WHAT TO PRODUCE: Copy exactly the line that contains "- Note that" plus all remaining lines of the data, and leave out every line before it.

STORED DATA:
+ + + + + + +
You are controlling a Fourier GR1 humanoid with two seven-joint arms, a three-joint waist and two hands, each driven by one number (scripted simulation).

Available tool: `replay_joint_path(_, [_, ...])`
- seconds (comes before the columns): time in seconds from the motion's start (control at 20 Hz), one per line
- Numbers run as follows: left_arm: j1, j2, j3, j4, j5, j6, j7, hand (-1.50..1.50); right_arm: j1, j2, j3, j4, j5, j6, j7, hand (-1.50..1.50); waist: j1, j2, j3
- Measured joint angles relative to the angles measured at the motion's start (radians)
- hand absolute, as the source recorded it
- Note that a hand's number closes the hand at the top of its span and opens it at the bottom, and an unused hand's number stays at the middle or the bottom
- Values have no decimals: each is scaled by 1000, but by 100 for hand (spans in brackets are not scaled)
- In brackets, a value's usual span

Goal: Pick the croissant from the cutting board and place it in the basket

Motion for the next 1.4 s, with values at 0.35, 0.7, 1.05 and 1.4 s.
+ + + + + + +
TASK SOLUTION:
- Note that a hand's number closes the hand at the top of its span and opens it at the bottom, and an unused hand's number stays at the middle or the bottom
- Values have no decimals: each is scaled by 1000, but by 100 for hand (spans in brackets are not scaled)
- In brackets, a value's usual span

Goal: Pick the croissant from the cutting board and place it in the basket

Motion for the next 1.4 s, with values at 0.35, 0.7, 1.05 and 1.4 s.

The complete answer has been presented.